Il semble que dans un passé lointain, les hommes aient été en contact avec le peuple des Nains et que leurs idiômes alors naissants aient été influencées par la langue de ces derniers[7]. Comme pour le khuzdul des Nains, le vocabulaire adûnaic se base sur des racines consonantiques trilitères, ou parfois bilitères. Plus tard, l'influence des langues elfiques, en particulier du quenya et du sindarin, se fit aussi sentir[8].

Au cours du Second Âge, les Hommes de Númenor établirent plusieurs colonies en Terre du Milieu. Il s'y développa une langue véhiculaire mêlant l'adûnaic aux langues locales, à l'origine destinée au commerce et à l'inter-compréhension avec les autochtones. Ce pidgin se répandit et évolua vers ce qui devint ensuite le « parler commun » de la Terre du Milieu, l'occidentalien[9].

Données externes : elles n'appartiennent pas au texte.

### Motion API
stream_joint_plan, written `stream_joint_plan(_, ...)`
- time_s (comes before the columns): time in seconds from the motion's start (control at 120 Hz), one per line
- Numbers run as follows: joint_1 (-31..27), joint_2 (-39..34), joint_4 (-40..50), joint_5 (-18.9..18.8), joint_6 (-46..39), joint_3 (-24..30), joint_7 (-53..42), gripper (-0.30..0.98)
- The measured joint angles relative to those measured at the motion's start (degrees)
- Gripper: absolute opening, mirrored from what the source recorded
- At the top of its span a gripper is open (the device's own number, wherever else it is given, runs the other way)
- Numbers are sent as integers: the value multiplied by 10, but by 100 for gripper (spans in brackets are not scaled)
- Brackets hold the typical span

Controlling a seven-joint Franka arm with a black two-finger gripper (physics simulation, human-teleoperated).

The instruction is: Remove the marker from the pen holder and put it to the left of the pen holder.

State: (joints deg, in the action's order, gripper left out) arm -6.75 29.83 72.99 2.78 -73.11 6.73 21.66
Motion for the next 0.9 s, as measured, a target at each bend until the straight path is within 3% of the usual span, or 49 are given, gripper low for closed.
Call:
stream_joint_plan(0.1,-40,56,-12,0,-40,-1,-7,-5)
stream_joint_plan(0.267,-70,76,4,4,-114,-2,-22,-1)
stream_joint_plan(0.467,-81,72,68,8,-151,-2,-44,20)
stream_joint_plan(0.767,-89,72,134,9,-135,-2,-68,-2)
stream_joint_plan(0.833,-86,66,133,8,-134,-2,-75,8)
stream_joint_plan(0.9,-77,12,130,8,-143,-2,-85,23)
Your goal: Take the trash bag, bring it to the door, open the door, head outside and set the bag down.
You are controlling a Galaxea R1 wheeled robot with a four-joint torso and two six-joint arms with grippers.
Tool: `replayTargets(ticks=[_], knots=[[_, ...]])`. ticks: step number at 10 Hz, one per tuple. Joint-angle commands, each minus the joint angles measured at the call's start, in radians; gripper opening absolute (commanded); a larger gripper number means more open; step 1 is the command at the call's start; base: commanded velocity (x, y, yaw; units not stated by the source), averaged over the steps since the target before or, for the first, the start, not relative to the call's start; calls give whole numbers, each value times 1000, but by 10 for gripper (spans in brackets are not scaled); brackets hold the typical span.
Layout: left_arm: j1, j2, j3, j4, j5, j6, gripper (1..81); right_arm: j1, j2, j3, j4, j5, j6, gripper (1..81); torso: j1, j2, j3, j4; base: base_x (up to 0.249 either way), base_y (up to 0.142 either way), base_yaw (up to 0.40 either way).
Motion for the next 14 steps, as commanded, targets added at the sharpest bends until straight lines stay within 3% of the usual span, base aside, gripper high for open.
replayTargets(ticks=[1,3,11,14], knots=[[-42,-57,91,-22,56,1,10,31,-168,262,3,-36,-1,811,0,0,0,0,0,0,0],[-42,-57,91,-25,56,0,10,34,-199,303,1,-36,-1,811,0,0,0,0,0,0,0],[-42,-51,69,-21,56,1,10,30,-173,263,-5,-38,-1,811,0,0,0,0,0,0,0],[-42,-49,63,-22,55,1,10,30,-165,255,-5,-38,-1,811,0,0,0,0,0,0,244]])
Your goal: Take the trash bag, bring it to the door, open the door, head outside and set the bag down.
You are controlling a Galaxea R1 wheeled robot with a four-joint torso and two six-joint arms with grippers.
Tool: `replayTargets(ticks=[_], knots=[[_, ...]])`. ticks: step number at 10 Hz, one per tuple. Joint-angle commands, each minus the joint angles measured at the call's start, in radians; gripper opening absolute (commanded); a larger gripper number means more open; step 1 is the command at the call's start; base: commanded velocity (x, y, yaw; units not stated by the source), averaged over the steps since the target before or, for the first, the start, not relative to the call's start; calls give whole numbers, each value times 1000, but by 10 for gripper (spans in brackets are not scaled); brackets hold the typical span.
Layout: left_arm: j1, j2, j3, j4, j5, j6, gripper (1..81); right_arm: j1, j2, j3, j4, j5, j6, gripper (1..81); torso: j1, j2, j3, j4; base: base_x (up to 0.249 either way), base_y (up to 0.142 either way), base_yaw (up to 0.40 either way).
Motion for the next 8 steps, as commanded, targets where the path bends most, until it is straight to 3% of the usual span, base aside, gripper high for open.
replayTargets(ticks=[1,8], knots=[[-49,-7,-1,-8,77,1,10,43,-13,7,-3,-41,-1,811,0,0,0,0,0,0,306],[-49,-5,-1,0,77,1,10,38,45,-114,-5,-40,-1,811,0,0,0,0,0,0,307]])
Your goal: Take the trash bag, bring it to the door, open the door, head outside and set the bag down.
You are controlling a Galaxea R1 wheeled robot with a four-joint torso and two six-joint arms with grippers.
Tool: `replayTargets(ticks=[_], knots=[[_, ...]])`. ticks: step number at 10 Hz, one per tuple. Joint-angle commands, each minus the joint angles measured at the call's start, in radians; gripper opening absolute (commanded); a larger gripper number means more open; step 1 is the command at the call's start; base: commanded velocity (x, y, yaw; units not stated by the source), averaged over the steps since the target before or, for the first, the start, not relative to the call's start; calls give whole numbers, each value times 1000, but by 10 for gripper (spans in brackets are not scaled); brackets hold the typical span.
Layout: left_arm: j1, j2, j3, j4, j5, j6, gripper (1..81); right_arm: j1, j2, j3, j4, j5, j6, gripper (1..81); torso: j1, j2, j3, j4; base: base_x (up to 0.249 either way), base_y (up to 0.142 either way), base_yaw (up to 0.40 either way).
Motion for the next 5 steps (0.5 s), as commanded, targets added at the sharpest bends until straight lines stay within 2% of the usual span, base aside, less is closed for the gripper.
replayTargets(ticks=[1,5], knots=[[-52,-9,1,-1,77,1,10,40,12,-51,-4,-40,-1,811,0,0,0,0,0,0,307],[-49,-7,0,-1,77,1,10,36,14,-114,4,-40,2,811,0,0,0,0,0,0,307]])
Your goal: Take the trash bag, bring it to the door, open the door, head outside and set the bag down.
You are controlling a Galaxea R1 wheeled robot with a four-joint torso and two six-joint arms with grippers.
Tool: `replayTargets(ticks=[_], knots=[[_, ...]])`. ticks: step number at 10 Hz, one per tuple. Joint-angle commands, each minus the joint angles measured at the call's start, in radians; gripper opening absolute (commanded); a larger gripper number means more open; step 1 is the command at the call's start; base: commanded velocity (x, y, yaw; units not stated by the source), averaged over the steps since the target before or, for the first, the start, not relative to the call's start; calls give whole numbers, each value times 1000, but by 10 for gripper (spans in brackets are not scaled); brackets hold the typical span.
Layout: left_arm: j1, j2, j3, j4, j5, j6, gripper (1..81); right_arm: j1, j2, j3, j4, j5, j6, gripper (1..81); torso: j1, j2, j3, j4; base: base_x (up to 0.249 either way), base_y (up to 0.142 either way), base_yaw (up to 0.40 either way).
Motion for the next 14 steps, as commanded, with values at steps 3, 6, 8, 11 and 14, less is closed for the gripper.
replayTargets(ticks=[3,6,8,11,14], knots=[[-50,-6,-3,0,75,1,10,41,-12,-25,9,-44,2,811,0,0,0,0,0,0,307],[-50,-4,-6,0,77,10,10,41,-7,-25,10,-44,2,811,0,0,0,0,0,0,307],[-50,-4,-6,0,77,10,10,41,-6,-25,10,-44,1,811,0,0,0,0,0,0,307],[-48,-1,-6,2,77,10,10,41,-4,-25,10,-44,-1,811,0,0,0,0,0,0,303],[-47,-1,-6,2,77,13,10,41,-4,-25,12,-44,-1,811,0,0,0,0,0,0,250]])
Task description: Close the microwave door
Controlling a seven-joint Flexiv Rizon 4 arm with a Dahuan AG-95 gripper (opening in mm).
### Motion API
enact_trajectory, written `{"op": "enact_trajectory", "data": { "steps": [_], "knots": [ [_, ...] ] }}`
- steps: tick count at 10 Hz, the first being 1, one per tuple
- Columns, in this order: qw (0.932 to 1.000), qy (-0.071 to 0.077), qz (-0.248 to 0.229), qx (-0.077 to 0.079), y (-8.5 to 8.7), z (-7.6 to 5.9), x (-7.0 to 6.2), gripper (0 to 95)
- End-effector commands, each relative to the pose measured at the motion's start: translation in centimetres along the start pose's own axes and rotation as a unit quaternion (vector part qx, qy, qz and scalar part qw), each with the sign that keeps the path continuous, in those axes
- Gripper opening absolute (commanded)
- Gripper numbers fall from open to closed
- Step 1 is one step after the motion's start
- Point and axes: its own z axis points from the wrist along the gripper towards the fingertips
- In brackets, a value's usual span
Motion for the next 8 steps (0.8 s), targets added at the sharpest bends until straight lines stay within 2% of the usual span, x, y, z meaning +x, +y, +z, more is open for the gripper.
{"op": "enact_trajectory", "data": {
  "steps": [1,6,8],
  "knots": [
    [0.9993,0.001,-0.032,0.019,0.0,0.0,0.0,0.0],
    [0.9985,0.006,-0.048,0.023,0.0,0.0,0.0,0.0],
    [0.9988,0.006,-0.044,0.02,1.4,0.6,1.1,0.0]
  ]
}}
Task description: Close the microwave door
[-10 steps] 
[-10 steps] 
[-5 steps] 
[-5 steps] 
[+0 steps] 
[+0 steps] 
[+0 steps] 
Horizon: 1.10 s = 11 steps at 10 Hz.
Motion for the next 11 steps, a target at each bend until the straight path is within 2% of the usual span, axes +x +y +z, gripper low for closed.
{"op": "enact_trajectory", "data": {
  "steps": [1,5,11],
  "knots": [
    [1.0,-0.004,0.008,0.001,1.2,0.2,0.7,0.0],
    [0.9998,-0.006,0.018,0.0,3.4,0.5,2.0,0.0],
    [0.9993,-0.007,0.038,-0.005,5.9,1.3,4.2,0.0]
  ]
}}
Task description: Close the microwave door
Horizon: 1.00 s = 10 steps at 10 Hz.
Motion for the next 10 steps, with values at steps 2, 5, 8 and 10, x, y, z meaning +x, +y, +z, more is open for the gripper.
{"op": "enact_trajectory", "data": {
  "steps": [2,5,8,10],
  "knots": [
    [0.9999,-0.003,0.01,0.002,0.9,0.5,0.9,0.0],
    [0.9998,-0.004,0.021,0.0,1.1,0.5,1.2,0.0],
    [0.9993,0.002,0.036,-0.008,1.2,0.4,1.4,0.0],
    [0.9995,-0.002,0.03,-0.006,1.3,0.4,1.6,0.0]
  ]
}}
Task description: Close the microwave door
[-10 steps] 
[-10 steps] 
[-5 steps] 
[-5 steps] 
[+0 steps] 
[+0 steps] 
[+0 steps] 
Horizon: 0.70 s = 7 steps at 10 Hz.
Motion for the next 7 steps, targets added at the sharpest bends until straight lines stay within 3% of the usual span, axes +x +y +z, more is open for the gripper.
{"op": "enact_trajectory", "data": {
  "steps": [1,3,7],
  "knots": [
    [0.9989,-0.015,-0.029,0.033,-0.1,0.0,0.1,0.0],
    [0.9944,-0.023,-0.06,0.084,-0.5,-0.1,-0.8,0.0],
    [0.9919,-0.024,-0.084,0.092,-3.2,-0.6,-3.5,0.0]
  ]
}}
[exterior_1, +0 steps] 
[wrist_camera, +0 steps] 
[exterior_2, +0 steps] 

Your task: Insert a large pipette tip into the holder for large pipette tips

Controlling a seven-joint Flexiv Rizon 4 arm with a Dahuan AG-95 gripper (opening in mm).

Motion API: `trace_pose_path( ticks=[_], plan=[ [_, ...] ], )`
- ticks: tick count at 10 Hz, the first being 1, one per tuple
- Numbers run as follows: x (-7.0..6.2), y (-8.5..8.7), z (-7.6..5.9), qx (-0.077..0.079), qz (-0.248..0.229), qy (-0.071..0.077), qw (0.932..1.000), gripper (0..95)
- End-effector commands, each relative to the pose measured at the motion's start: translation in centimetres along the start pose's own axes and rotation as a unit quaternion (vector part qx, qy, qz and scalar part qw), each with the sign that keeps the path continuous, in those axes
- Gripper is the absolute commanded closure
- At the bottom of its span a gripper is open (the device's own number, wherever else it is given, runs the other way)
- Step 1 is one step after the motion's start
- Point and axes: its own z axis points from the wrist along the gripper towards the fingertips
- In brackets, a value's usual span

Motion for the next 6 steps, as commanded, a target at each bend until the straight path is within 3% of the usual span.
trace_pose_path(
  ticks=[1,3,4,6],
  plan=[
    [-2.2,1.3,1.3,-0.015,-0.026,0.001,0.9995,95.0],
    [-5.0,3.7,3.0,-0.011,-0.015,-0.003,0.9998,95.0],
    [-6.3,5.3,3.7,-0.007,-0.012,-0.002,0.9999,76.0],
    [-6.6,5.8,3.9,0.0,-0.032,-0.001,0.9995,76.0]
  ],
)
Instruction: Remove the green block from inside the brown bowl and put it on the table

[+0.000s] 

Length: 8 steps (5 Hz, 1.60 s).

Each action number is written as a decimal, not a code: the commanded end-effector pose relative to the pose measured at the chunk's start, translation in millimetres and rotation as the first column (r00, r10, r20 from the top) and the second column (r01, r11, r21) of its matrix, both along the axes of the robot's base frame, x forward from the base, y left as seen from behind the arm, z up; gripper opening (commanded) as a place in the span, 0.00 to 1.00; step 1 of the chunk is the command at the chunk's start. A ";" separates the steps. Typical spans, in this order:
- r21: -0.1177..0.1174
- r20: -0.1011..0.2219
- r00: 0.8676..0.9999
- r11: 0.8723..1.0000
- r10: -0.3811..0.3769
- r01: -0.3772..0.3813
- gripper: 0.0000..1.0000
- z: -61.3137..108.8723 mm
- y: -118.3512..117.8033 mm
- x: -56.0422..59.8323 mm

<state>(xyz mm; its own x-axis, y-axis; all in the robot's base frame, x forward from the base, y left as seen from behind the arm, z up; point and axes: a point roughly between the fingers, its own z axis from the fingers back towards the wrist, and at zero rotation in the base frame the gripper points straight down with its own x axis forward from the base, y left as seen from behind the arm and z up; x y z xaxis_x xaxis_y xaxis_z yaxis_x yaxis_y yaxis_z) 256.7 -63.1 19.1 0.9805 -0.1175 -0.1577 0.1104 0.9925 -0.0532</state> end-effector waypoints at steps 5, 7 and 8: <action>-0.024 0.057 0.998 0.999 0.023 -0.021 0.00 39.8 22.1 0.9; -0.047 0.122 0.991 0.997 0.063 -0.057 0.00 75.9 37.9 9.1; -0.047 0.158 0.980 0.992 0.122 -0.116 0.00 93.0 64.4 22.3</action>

Après la submersion de l'île de Númenor, les Númenoréens en exil formèrent les royaumes de Gondor et d'Arnor en Terre du Milieu. L'adûnaic disparut au profit de la langue commune. On notera cependant que les habitants de Dol Amroth, qui étaient de souche númenoréenne mais dont l'établissement en Terre du Mileu datait d'une colonisation antérieure, continuèrent apparemment à se donner des noms en adûnaic[10], même s'ils n'usaient plus probablement de cette langue au quotidien.

[modifier] Notes

  1. Publié dans Sauron Defeated (SD), volume 9 de l'Histoire de la Terre du Milieu (HoME)
  2. Publié dans The Lost Road and other writings (LR), volume 5 de HoME
  3. SD, p. 240, à nuancer avec SD, p. 415 et suivantes
  4. SD, pp. 413-440
  5. Une idée semblable lui était déjà venue dans The Lost Road, cf. LR, p. 75
  6. Cf. The Peoples of Middle-earth (PM), volume 12 de HoME, p. 63.
  7. Cf. toute l'introduction du Lowdham's report dans SD, théorie reprise plus tard dans PM, p. 317. Par ailleurs, lorsqu'ils créa les Nains, le Vala Aulë conçut pour eux le khuzdul, et certains ressemblances entre le valarin et l'adûnaic pourraient s'expliquer par des emprunts via le khuzdul — ainsi pourrait-on par exemple rapprocher le valarin iniðil de l'adûnaic inzil.
  8. Comparer l'adûnaic bêth (SD, p. 427) avec le sindarin peth « mot », ou beth sous forme mutée
  9. En anglais westron — rendu par « ouistrain » dans la traduction française des appendices du Seigneur des Anneaux, sur même modèle que Westernesse en référence à Númenor, traduit en « Ouistrenesse » par F. Ledoux (qui s'est peut-être inspiré du nom de la ville normande Ouistreham). Edouard Kloczko préfère traduire par « occidentalien » dans son dictionnaire, en songeant peut-être à l'occitan ou encore à l'occidental (une langue construite aussi appelée interlingue). D'autres ont aussi suggéré « ponantin » (= du ponant, comme levantin l'est au levant).
  10. Ainsi Imrahil, prince de Dol Amroth pendant le récit du Seigneur des Anneaux, porte un nom adûnaic.

[modifier] Bibliographie

En anglais :

En français :

  • J. R. R. Tolkien, Contes et légendes inachevés, traduction de Unfinished Tales par Tina Jolas, éd. Christian Bourgois, 1982.
  • Edouard Kloczko, Dictionnaire des langues des Hobbits, des Nains, des Orques... (Encyclopédie de la Terre du Milieu, volume 4), Arda, 2002.